1. What Is It?
The category of ingredients are the best known 'joint health’ enhancers.
2. Who Needs It?
This category of product is typically used only by those seek a long-term solution to potential joint pain. Active individuals should definitely take this as well as those who run a risk of osteoarthritis. And interestingly, there is data to suggest that it may even help those with rheumatoid arthritis.
3. What Does The Science Show?
One more set, one more rep; you tear down those muscle fibers and you rebuild them. That’s the ticket to muscle mass. And if you’re an aerobic creature, hill repeats, intervals on the track, and not to mention, the long slow distance work. All of these stresses you put on your fast and slow twitch muscles takes a toll.
On your joints that is! Without healthy joints, you’re as good as a legless dog in an ear scratching contest. Now even if you’re not a serious athlete, you still need to maintain good joint health just to maintain your normal activities of daily living. Why? Our joints, more than just the meeting of two bones, are the very structures that withstand the day to day beating.
The science of glucosamine and chondroitan (esp. glucosamine) are quite impressive to say the least. For instance, the efficacy of glucosamine (GS) and/or chondroitin sulfate (CS) in the therapy of mild to moderate osteoarthritis (OA) was reviewed in a scientific paper. OA, the most common joint disease is a significant source of disability and a considerable cost to any health care system. In the Czech Republic, glucosamine sulfate (GS) and chondroitin sulfate (CS) are available both as prescription drugs and as food supplements. They are both useful, according to this study, in the earlier stages of OA when combined with other modalities such as weight loss and exercises. Glucosamine and chondroitan appear to relieve pain and improve range of the joint motion. In addition, they also display mild anti-inflammatory effects.(Simanek et al., 2005)

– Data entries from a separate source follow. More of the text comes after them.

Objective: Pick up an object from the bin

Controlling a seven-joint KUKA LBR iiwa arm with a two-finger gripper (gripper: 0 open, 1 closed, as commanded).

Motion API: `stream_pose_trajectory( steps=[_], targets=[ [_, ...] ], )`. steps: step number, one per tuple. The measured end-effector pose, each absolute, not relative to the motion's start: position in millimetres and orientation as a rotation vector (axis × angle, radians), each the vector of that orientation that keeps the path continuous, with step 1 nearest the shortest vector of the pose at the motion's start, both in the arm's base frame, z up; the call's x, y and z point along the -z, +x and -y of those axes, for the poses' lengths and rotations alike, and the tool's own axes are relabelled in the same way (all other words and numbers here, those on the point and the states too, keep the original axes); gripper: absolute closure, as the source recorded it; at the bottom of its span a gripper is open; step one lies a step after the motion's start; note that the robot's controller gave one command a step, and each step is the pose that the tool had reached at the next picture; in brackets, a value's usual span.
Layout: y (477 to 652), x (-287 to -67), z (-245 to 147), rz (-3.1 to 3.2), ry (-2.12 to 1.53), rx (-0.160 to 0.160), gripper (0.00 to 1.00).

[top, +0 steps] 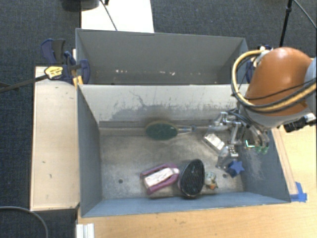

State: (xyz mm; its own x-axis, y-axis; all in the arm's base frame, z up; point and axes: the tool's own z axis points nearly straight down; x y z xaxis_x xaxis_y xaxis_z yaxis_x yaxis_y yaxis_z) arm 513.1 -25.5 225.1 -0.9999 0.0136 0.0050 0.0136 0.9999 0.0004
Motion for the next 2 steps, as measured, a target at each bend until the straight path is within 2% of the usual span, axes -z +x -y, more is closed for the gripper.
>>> stream_pose_trajectory(
  steps=[1,2],
  targets=[
    [494.7,-84,-37,3.098,0.549,0.000,0.00],
    [509.4,-100,-106,3.130,-0.298,0.004,0.00]
  ],
)
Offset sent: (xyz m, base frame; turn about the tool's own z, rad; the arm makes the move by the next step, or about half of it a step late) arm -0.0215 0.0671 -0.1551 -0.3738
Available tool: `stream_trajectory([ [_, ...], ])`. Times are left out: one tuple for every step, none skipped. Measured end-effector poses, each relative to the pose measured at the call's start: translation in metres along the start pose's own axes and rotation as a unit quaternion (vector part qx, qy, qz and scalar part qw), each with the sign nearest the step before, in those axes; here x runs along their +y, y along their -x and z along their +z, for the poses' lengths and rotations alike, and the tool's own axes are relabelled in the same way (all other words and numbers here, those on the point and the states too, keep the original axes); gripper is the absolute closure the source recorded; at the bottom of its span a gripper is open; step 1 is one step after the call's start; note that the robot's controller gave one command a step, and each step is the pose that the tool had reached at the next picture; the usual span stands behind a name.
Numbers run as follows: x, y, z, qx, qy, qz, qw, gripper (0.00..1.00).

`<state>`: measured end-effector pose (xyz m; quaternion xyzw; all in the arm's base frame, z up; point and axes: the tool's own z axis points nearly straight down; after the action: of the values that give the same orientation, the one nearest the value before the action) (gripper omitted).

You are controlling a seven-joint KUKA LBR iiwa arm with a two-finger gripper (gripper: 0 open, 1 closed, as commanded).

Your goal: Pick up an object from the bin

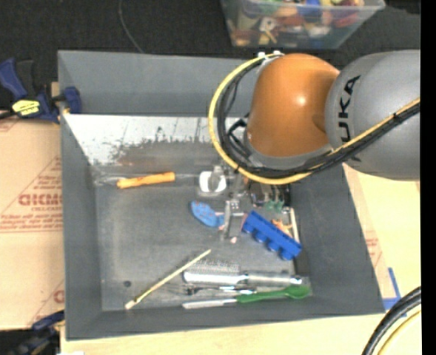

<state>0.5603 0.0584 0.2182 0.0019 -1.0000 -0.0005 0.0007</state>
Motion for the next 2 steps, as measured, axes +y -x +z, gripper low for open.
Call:
stream_trajectory([
  [0.000,0.001,-0.002,-0.0026,0.000,0.001,1.0000,0.00],
  [-0.053,0.029,0.109,-0.0050,0.001,0.097,0.9952,0.00],
])
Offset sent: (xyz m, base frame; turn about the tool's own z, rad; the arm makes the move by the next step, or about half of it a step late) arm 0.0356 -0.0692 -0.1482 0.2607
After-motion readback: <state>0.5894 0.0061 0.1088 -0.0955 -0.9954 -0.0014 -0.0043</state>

In another investigation, from February 2006 to January 2007, 60 patients with knee DOA or degenerative osteoarthritis were treated with glucosamine hydrochloride, including 15 males and 45 females. The ages of patients ranged from 41 to 67 years with an average age of 57.5 years. The disease course ranged from 6 months to 3 years. Oral glucosamine hydrochloride was given twice a day, each 750 mg, for a 6-week course of treatment; another course of treatment was repeated after 4 months.
Accordingly, the stated that “glucosamine hydrochloride can cure knee DOA with symptom-relieving and joint function-improving action.”(Gang and Gao, 2008) It’s interesting they used the word ‘cure!’ What are its effects on the incidence of Total Joint Replacement (TJR) during the long-term follow-up of patients with knee osteoarthritis (OA) formerly receiving treatment with glucosamine sulphate or placebo? They discovered that “treatment of knee OA with glucosamine sulphate for at least 12 months and up to 3 years may prevent TJR in an average follow-up of 5 years after drug discontinuation.”(Bruyere et al., 2008) Wow! It may prevent TJR! Another study found that glucosamine treatment produced noticeable improvements in symptoms of rheumatoid arthritis.(Nakamura et al., 2007)

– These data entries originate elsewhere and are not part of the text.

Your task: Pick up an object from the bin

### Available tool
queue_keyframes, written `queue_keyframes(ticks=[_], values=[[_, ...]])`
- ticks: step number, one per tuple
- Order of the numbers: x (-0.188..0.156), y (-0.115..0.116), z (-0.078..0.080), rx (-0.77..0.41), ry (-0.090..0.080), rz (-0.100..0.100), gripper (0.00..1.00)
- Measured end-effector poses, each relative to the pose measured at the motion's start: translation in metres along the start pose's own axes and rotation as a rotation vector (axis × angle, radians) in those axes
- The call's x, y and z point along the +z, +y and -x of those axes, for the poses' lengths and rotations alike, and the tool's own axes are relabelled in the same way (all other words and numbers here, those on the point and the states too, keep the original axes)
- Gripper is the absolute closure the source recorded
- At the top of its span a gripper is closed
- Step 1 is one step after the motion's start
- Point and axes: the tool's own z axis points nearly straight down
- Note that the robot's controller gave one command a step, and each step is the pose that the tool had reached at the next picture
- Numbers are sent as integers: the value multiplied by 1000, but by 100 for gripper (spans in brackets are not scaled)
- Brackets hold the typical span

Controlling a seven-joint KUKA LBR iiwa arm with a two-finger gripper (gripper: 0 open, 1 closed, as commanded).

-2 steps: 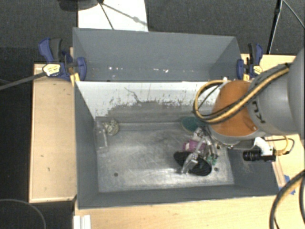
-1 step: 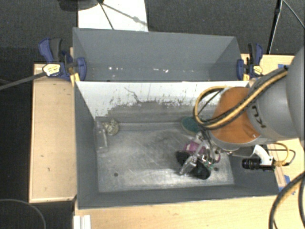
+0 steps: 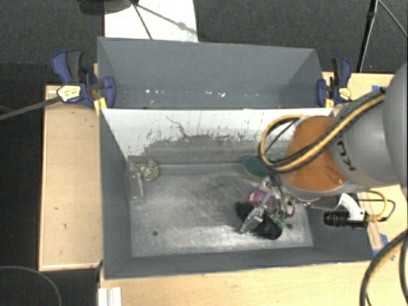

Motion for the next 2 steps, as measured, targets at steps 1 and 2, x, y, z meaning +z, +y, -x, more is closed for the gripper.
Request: queue_keyframes(ticks=[1, 2], values=[[-57, 1, 2, -4, 15, -8, 100], [-66, 1, 2, -10, 18, -9, 100]])
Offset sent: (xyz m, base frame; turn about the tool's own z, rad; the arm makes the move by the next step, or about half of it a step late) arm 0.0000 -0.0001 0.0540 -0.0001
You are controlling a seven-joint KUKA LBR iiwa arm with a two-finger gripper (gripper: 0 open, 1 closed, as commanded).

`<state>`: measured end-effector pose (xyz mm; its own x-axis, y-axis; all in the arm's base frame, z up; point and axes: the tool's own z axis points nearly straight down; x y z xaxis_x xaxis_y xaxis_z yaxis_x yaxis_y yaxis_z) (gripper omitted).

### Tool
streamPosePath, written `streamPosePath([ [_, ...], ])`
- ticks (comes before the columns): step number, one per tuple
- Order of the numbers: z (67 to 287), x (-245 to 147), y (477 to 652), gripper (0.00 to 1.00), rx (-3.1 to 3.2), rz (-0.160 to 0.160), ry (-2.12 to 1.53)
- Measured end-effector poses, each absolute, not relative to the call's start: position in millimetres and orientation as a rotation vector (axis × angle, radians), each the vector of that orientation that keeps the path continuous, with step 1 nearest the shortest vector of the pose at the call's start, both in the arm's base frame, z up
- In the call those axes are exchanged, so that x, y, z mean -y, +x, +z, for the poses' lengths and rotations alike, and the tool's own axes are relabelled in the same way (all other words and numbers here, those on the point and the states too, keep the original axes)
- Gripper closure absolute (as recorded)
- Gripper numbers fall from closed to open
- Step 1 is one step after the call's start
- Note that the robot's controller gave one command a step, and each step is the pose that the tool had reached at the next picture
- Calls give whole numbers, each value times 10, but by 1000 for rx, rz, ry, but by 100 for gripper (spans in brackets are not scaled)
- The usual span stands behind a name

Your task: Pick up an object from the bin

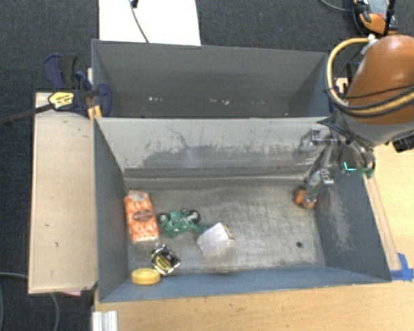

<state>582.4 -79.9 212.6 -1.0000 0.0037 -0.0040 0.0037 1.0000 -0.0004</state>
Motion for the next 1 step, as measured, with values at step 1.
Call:
streamPosePath([
  [1, 1068, 1021, 5723, 100, -3136, -1, -114],
])
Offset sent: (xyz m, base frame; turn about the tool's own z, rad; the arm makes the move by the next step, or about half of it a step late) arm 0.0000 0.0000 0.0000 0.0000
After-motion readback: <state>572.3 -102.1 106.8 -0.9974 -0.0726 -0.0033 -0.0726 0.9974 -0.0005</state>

Furthermore, one study compared 1.2 g ibuprofen daily with 1.5 g glucosamine sulphate daily, in three divided doses and found that glucosamine is as effective as ibuprofen in relieving joint pain associated with osteoarthritis. Glucosamine's pain-relieving effects are probably due to its cartilage-rebuilding properties.(Ruane and Griffiths, 2002) Also, in a study published in the FASEB Journal (2007;21:lb224), scientists discovered that in 30 sedentary women (54±9 yrs, 163±7 cm; 89±13 kg; 46±3% body fat) with knee osteoarthritis (OA) that participated in a 14-week exercise and diet program, those who ingested a supplement containing glucosamine (1,500 mg/d), chondroitan sulfate (1,200 mg/d), MSM (900 mg/d), and white willow bark (180 mg/d) tended to have decreased perceptions of pain in their joints. So combination these ‘joint health’ supplements with exercise and a proper diet seems to be the best overall strategy!
4. Is It Safe?
Glucosamine and chondroitin sulfate are two popular and safe supplements. Research suggests that oral intakes of Glucosamine and chondroitan, either alone or in combination, reduces joint pain and improves mobility in persons with osteoarthritis. Intakes up to 2000 mg/d for glucosamine, and 1200 mg/d for chondroitin sulfate are considered safe.
It is apparent that glucosamine and chondroitan can have a profound and beneficial effect on joint function or health. Try about a couple months minimum of 1500 mg glucosamine plus 1200 mg of chondroitan to get an effective response. In addition, take your multivitamins and eat plenty of essential fats for good measure.